Incoming inventory takes too much time.

Count what arrives, scan products on arrival and give them a location right away. That keeps your inventory in line with what's actually in your warehouse.

What helps

  • Always count what you receive and don't blindly trust the packing slip.
  • Scan every incoming product and link it to the purchase order.
  • Give products a location right away during putaway, not afterwards.
  • Record discrepancies at the moment of receipt, not from memory later.

Stock that's booked in wrong causes problems that only surface later: a product shows as available but isn't there, or you count more than you expected. Receiving well isn't a formality, but the foundation of accurate inventory.

Always count

Don't blindly trust the packing slip. Count the number of units actually present. Deliveries sometimes differ from what's on the packing slip or waybill. If you don't count now, you'll discover it later at the worst possible moment: when you've already promised the product to a customer.

Scan on arrival

Scan every incoming product and link it to the purchase order. That way you know right away which product came in, in what quantity and at which location it ends up. That's more reliable than tracking by hand.

Assign a location right away

Don't put products on a receiving spot to store them later. At receipt, already decide where the product goes. That prevents products from sitting in the wrong place and employees searching for something that's supposedly somewhere near the loading dock.

No free locations? That's the signal to update your location management before new stock comes in.

Record discrepancies right away

Less arrived than ordered, or damaged products? Record that at the moment of receipt, not from memory later. That way you can back up claims with suppliers and close your purchase order correctly.
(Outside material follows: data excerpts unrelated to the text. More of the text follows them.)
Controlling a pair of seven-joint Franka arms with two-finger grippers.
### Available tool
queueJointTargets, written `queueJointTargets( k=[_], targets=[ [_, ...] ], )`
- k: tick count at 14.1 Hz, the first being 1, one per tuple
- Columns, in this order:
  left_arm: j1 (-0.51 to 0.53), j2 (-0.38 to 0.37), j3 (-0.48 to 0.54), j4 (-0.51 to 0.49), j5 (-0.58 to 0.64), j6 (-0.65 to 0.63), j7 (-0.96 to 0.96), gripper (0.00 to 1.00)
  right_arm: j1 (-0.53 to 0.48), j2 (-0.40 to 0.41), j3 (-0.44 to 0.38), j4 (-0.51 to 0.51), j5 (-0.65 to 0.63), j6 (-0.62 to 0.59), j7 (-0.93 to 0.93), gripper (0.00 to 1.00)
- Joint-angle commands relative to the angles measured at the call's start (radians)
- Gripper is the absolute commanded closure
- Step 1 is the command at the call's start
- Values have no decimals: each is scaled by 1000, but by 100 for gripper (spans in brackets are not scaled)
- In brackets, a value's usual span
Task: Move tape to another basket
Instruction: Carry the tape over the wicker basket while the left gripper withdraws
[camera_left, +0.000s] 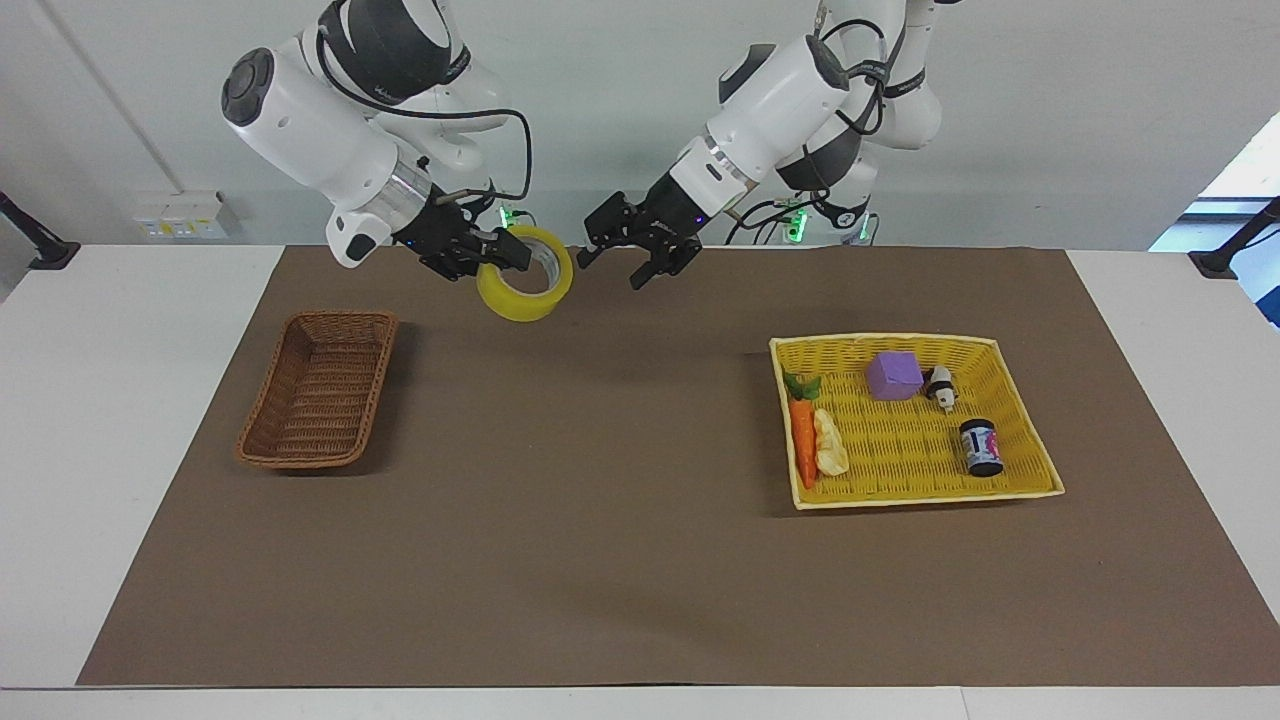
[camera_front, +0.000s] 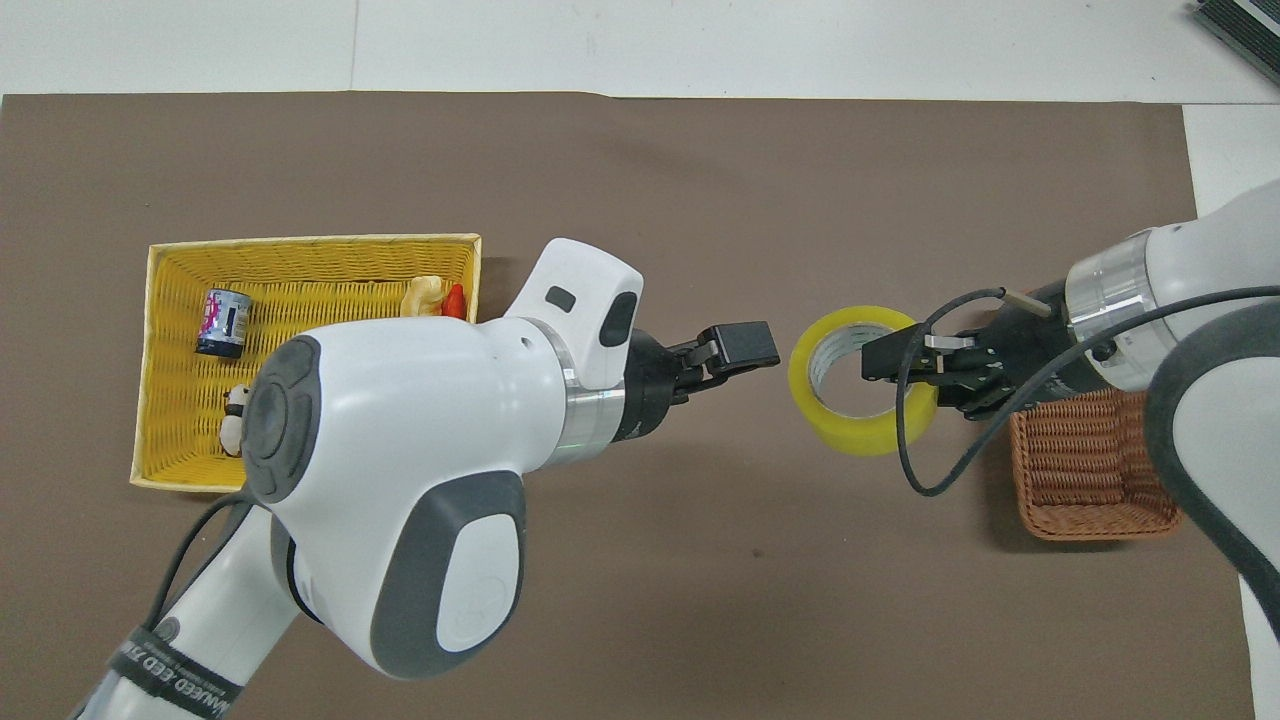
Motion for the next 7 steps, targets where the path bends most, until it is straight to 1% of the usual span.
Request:
queueJointTargets(
  k=[1, 3, 4, 7],
  targets=[
    [52, -32, -2, -18, -7, -73, -10, 0, -52, -9, 2, 24, 2, -47, -4, 100],
    [123, -33, 1, -15, 30, -183, -7, 0, -110, -21, 2, 18, -49, -110, -86, 100],
    [158, -35, 1, -9, 86, -246, -6, 0, -136, -23, 2, 16, -95, -128, -130, 100],
    [259, -29, 0, 31, 220, -394, 20, 0, -227, -32, 2, 1, -144, -130, -221, 100]
  ],
)
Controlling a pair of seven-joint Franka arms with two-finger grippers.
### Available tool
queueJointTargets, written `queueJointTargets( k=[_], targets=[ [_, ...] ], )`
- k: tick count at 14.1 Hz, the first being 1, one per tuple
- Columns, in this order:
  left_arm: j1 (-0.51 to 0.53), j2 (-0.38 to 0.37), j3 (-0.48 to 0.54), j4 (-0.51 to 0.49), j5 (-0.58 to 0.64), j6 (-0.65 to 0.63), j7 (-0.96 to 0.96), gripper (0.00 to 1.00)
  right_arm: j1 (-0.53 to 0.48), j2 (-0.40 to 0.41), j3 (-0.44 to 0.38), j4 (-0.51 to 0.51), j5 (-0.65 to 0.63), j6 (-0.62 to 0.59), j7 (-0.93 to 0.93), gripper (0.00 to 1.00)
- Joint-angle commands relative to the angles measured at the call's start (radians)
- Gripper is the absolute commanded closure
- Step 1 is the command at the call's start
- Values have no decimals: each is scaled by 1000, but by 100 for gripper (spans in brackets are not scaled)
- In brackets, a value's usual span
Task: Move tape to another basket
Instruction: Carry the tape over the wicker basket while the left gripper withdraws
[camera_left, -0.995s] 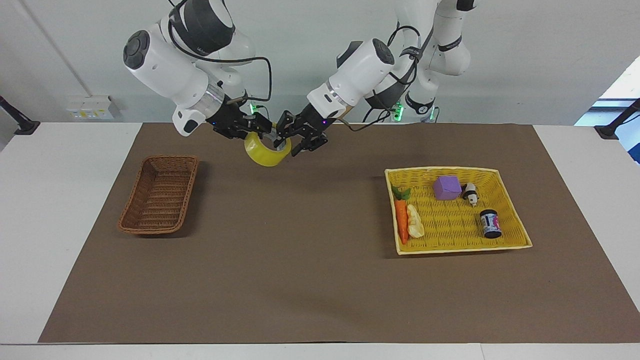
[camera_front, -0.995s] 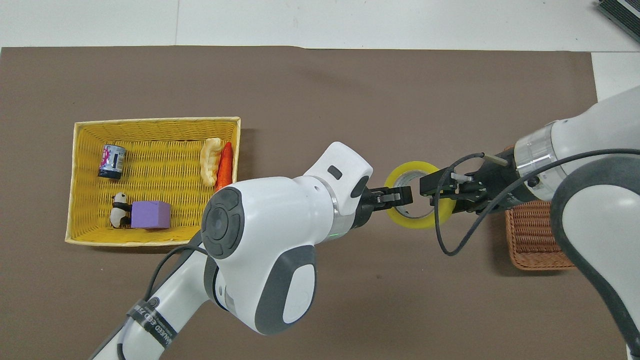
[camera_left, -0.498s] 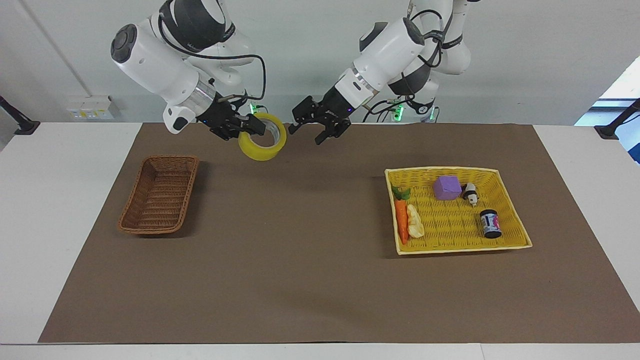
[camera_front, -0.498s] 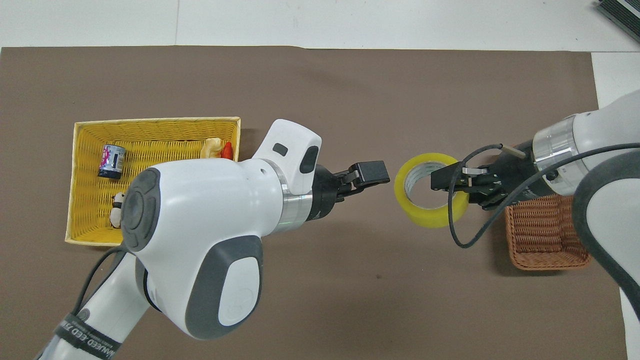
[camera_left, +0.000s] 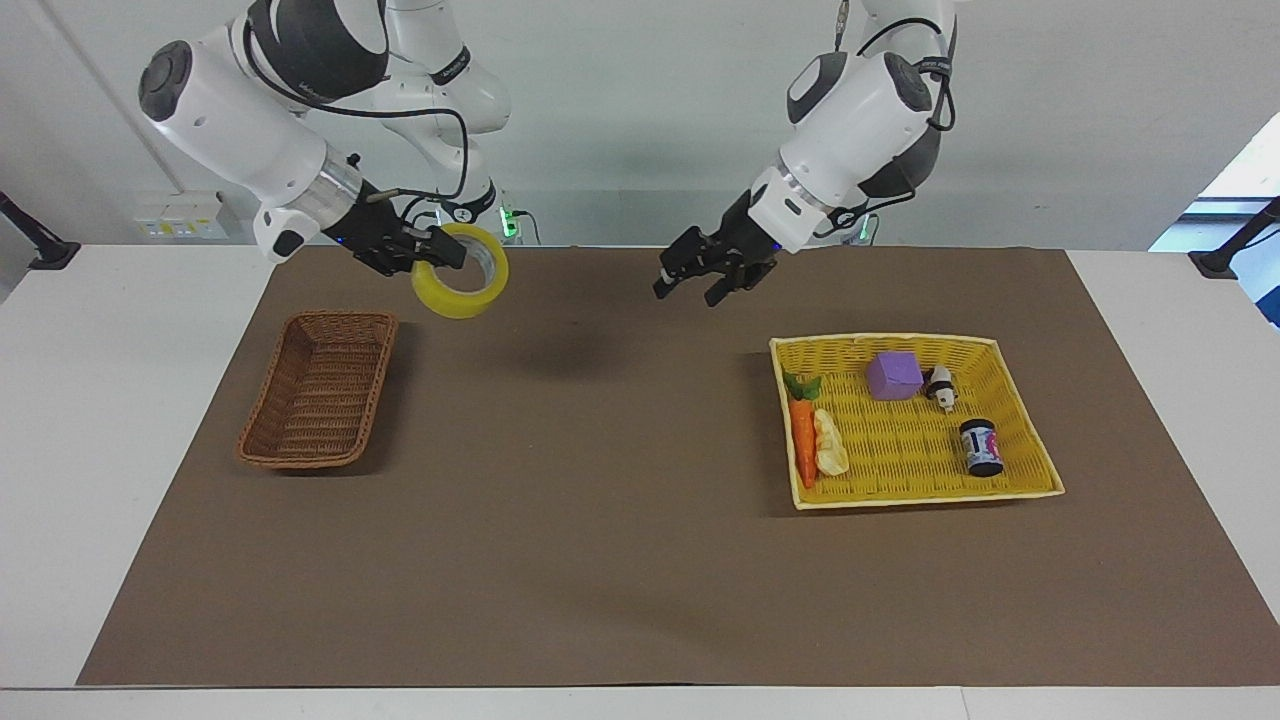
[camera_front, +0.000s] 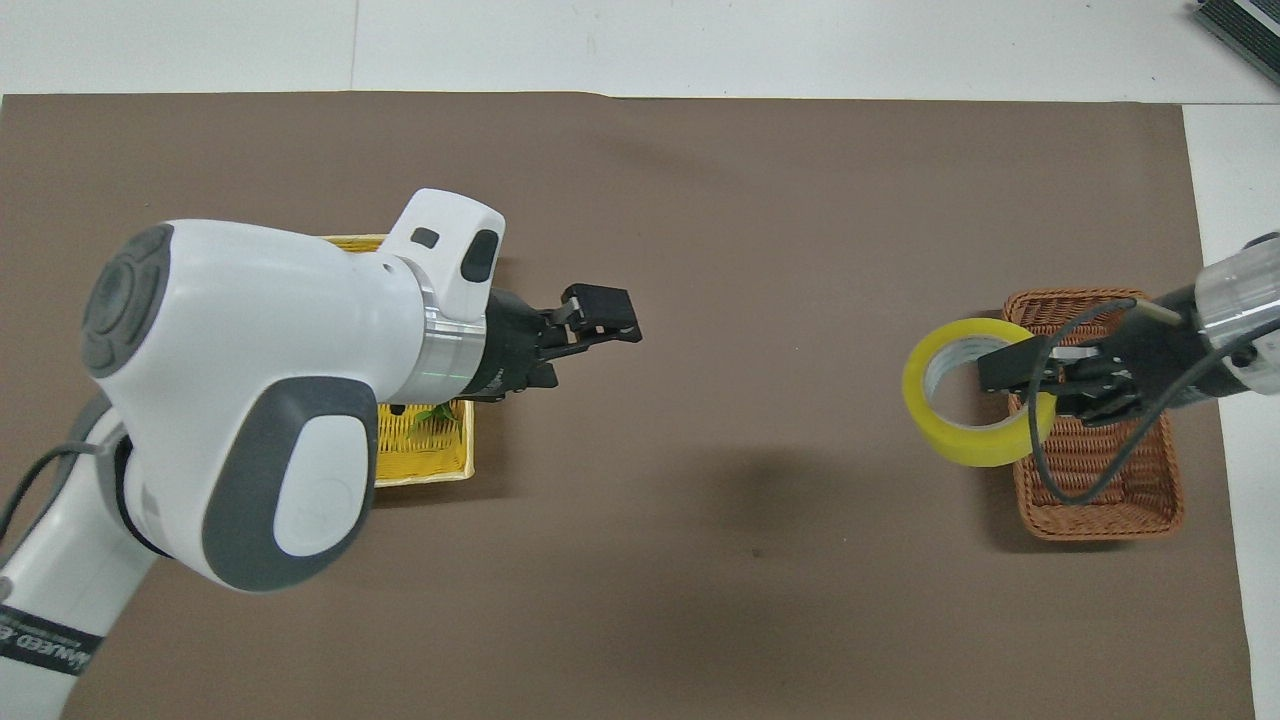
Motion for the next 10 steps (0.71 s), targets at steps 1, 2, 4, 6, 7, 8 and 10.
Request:
queueJointTargets(
  k=[1, 2, 4, 6, 7, 8, 10],
  targets=[
    [96, -14, -9, 24, 118, -120, 50, 0, -69, -22, 9, -20, -84, 17, -77, 100],
    [140, -15, -9, 26, 156, -150, 120, 0, -88, -11, 9, -38, -114, 58, -103, 100],
    [231, -15, -9, 40, 193, -204, 277, 0, -134, -5, 9, -76, -129, 126, -184, 100],
    [315, -15, -9, 61, 260, -253, 436, 0, -193, 59, 9, -134, -133, 199, -255, 100],
    [352, -15, -9, 73, 296, -279, 508, 0, -207, 82, 9, -171, -134, 265, -317, 100],
    [374, -14, -9, 95, 351, -307, 564, 0, -211, 79, 8, -206, -151, 310, -359, 100],
    [397, -8, -9, 145, 469, -373, 636, 0, -238, 88, 7, -230, -209, 328, -404, 100]
  ],
)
Process purchase orders quickly

An open purchase order that's partly received but not yet processed gives you an unreliable picture of your free stock. Process receipts the same day, so stock on the shelf, reservations and expected deliveries stay accurate.

Common mistakes

Trusting the packing slip without counting. Packing slips aren't always right. Always count, even with regular suppliers.

Storing products without a location. Stored somewhere is not a location. The moment you don't know where something is, you lose time picking and counting.

Leaving purchase orders open. A partly received purchase order that's never closed stays a source of confusion in your inventory management.